CAFFES-18/12/20-EN CETTE FIN D’ANNÉE,VOICI LE TÉMOIGNAGE D’UNE VICTIME SORTIE D’EMPRISE SECTAIRE ACCOMPAGNÉ DE SON COMMENTAIRE.

décembre 18, 2020 ACTUALITES, JOURNAL, Presse Audiovisuelle

L’intro de cette chanson est un chant d’ouverture à mon intériorité. Le piano commence à peindre le paysage sonore d’un environnement sinistre. Mais le paysage s’approfondit et devient une balade, comme quand je me baladais dans la campagne normande, entouré d’arbres et de lumière. Le refrain est une mélodie qui monte, comme une envie de continuer d’être libre. La mélodie redescend juste à la fin pour me signifier que ces moments de liberté n’étaient toujours que de courte durée.

La seconde partie du refrain accompagne un chant encore très lointain, comme la lumière qui éclaire une caverne faite d’illusion et d’obscurité. Dans le deuxième couplet, il y a l’intervention d’une sonorité d’orgue synthétique qui me rappelle les mormons, cette prison de joie. Cette sonorité colle à cette vie intérieure tout en restant à distance de mon essence. C’est-à-dire qu’elle imite ce qui est sans pour autant être. À la fin de ce second couplet, une pluie de glaces et de cristaux vient saupoudrer ce paysage sonore, comme pour indiquer qu’il y a un changement d’atmosphère.

Le deuxième refrain devient plus fort, le chant qui était au loin se fait entendre davantage, toute cette vie intérieure prend de l’espace, elle devient généreuse et va vers une dynamique de croissance et d’expansion. Dans la seconde partie du refrain le temps se ralentit, comme pour se préparer à un saut intérieur.
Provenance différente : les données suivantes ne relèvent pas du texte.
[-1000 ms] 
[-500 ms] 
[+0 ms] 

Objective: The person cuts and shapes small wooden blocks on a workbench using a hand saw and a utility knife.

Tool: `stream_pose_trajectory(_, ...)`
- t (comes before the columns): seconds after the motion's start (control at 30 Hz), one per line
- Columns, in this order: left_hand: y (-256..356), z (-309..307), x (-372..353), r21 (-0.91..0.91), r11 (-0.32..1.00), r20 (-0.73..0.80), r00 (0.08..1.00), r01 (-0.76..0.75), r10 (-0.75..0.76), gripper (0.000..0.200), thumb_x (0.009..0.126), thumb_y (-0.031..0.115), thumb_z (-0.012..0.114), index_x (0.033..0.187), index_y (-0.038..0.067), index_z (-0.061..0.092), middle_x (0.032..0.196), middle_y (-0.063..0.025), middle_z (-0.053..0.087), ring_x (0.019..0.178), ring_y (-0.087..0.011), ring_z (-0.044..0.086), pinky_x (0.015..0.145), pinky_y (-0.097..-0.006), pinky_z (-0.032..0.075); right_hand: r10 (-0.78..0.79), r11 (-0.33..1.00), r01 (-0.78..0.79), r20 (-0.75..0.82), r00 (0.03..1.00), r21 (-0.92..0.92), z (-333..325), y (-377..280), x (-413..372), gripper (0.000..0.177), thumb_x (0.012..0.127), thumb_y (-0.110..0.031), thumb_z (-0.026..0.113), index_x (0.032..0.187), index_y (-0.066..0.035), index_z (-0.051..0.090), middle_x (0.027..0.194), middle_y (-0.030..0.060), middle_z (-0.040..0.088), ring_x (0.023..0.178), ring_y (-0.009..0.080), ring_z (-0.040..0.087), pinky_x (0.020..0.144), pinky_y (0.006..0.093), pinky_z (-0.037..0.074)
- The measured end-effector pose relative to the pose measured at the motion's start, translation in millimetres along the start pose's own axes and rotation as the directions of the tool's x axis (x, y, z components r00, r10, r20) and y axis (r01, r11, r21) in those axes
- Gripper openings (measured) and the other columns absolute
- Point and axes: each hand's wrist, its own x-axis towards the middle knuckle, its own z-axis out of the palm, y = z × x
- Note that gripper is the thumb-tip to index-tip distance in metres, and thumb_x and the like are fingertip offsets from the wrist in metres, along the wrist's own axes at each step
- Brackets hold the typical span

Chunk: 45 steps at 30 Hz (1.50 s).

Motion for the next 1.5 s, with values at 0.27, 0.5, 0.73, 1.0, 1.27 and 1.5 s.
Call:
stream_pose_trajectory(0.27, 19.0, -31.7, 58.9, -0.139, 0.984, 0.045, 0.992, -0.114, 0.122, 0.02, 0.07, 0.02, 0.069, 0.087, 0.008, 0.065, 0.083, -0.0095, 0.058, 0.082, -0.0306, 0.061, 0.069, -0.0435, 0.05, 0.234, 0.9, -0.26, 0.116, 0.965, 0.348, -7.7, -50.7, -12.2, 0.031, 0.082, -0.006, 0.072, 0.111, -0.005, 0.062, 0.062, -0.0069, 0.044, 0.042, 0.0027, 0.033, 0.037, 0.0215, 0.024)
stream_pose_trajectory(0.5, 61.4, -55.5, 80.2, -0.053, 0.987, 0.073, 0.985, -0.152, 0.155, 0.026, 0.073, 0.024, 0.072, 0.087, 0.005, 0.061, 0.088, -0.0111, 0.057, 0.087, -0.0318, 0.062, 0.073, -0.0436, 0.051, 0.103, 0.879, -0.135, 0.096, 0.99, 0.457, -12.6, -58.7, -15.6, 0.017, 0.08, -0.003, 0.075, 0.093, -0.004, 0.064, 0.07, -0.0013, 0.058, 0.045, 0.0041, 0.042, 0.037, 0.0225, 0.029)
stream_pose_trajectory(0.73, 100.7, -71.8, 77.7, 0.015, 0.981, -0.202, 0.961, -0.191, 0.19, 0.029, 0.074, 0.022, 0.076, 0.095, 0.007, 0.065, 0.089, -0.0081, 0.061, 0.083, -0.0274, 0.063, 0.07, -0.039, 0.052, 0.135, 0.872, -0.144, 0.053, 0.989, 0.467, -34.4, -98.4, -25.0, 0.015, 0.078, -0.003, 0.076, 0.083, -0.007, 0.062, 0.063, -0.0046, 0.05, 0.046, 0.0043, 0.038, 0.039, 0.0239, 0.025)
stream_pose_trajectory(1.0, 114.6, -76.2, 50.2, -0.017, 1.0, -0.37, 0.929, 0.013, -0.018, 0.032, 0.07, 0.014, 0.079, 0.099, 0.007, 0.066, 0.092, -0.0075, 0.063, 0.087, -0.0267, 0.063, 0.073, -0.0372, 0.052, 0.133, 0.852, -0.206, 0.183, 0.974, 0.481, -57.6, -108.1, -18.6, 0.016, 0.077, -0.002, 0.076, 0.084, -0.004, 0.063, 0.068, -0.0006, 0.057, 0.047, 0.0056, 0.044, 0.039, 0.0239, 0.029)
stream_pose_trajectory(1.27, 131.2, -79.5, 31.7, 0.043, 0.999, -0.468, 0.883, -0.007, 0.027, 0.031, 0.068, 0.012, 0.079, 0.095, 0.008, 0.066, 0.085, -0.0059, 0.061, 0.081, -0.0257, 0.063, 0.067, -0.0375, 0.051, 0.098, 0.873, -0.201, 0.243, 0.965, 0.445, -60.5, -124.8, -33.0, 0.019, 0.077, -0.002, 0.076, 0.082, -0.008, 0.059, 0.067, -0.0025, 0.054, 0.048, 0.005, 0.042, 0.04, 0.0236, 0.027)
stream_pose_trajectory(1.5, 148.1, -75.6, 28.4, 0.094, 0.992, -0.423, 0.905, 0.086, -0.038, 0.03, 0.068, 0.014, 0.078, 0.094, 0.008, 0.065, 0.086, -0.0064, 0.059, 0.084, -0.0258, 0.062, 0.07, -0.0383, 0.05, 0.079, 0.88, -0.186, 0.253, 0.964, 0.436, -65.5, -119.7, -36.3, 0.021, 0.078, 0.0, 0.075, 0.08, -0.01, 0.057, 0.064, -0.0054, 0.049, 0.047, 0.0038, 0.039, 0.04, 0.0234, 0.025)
À ce moment-là, la prison de joie dans laquelle je suis devient lointain, comme de l’écho, et il n’y a que cette mélodie intérieure qui subsiste. À ce moment, je sens une échappatoire à ma réalité. Comme si je venais de découvrir un trésor que je ne comprends pas mais qui est là.

Le dernier refrain célèbre la victoire sur le temps et l’espace, cette ouverture intérieure m’ouvre de nouvelles perspectives de vie. J’ai traduit ce dernier moment par l’adulte de maintenant rencontrant l’enfant que je fus, le futur vient me parler pour me dire une chose: « ne t’inquiète pas, ici tout ira bien, je te le promets ». Le dernier mouvement se termine par le retour de ce paysage sinistre, et je pleure, seul, dans cette prison de joie. »

Merci à vous de me lire, de m’aider dans cette accompagnement de liberté.